**MATERIAL FOR THE TASK**
┄┄┄┄┄┄┄┄┄┄

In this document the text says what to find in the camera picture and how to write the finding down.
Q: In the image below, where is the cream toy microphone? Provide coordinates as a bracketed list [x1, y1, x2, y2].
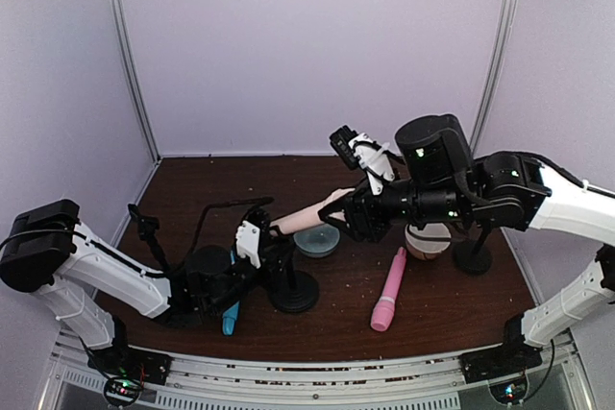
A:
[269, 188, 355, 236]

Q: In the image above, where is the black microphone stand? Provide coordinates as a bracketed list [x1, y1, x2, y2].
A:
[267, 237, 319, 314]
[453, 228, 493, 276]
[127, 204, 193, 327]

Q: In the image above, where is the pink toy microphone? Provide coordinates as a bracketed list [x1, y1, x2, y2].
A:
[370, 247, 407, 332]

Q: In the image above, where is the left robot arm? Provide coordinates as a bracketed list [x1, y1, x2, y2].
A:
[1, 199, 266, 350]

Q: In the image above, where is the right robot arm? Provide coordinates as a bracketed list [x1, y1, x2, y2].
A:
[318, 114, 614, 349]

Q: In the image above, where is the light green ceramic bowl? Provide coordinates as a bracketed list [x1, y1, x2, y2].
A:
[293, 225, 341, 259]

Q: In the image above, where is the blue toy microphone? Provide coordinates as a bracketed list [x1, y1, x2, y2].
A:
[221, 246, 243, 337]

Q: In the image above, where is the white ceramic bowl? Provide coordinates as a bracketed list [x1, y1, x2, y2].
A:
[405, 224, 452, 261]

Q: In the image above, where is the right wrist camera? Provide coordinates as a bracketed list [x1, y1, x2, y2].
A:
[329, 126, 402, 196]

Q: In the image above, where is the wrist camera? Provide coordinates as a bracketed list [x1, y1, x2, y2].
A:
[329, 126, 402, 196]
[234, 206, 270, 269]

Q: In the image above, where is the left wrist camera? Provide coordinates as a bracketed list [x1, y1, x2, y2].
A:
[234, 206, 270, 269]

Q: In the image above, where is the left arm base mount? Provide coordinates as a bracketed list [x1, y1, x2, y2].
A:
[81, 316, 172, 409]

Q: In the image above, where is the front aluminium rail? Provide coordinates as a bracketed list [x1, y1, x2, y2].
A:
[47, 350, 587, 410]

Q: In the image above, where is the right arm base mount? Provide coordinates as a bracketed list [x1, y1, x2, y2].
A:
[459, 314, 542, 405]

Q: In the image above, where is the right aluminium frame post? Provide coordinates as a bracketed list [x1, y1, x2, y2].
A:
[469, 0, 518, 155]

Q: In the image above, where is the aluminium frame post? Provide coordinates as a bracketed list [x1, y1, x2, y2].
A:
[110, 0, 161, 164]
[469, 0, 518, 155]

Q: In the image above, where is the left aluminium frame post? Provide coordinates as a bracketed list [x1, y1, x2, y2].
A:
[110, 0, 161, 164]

┄┄┄┄┄┄┄┄┄┄

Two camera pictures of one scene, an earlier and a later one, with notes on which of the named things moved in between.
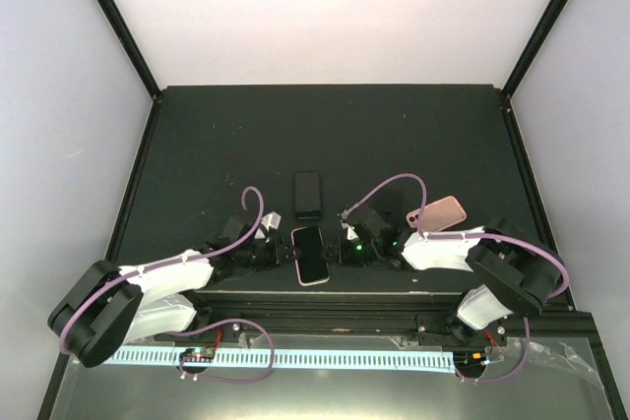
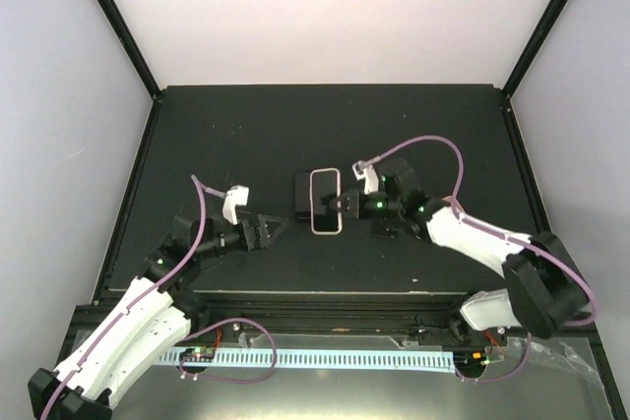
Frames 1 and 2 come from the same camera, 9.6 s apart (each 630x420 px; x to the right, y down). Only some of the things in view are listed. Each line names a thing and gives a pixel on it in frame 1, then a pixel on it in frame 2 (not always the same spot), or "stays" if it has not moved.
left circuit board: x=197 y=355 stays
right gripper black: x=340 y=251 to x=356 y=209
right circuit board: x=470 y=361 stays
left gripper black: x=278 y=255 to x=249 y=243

┄┄┄┄┄┄┄┄┄┄

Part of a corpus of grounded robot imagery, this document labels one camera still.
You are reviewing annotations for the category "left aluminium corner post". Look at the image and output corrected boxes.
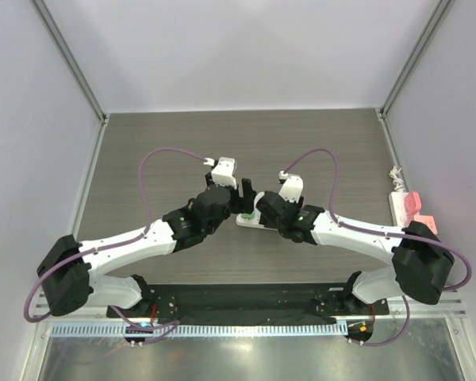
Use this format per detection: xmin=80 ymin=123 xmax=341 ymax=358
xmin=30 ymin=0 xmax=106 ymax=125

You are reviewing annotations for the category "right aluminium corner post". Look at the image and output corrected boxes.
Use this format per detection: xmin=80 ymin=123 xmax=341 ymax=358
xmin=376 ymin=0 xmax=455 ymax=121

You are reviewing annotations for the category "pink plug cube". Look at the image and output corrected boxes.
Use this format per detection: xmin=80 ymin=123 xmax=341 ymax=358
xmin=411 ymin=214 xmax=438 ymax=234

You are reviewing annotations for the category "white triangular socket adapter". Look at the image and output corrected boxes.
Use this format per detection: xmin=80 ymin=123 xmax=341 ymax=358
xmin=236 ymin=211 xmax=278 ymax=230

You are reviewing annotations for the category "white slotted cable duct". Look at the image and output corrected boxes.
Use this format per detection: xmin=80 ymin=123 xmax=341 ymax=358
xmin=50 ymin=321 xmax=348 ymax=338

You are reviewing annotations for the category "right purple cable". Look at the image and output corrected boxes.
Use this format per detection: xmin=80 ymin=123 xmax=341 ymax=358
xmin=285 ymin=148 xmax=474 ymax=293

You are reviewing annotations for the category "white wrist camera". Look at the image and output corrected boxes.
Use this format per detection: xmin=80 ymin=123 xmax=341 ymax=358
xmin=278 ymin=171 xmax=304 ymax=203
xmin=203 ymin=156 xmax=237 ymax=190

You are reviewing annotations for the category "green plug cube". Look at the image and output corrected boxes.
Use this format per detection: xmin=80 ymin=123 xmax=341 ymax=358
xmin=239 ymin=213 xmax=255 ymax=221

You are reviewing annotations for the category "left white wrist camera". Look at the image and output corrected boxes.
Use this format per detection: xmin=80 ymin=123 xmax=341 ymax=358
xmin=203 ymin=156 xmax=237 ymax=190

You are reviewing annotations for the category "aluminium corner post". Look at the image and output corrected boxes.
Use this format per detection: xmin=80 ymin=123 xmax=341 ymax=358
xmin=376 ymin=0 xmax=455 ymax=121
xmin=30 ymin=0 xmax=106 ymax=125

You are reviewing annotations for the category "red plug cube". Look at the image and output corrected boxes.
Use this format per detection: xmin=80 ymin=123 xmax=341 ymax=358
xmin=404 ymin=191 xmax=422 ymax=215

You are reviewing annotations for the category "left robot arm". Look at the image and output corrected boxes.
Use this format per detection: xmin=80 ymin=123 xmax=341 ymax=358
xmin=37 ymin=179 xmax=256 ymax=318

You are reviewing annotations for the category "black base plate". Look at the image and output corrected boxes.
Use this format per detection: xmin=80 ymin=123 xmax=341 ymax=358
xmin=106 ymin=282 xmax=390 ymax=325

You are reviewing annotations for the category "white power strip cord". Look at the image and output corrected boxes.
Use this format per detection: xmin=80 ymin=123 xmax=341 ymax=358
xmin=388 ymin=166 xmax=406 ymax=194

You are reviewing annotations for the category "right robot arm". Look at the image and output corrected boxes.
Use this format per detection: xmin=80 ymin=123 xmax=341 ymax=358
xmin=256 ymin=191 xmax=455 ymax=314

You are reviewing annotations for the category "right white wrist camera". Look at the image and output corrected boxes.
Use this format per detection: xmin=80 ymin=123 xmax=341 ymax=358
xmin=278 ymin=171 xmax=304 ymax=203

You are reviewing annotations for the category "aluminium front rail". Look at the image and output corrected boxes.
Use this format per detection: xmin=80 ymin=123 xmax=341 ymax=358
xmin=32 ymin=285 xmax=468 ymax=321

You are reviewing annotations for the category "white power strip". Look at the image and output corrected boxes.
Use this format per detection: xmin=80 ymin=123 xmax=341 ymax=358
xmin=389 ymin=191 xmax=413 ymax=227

┄┄┄┄┄┄┄┄┄┄

Look back at the data above. Transcribe exactly the lines starting at the line that contains "right gripper black: x=340" and ending at the line that contains "left gripper black: x=278".

right gripper black: x=340 y=251 to x=356 y=209
right circuit board: x=470 y=361 stays
left gripper black: x=278 y=255 to x=249 y=243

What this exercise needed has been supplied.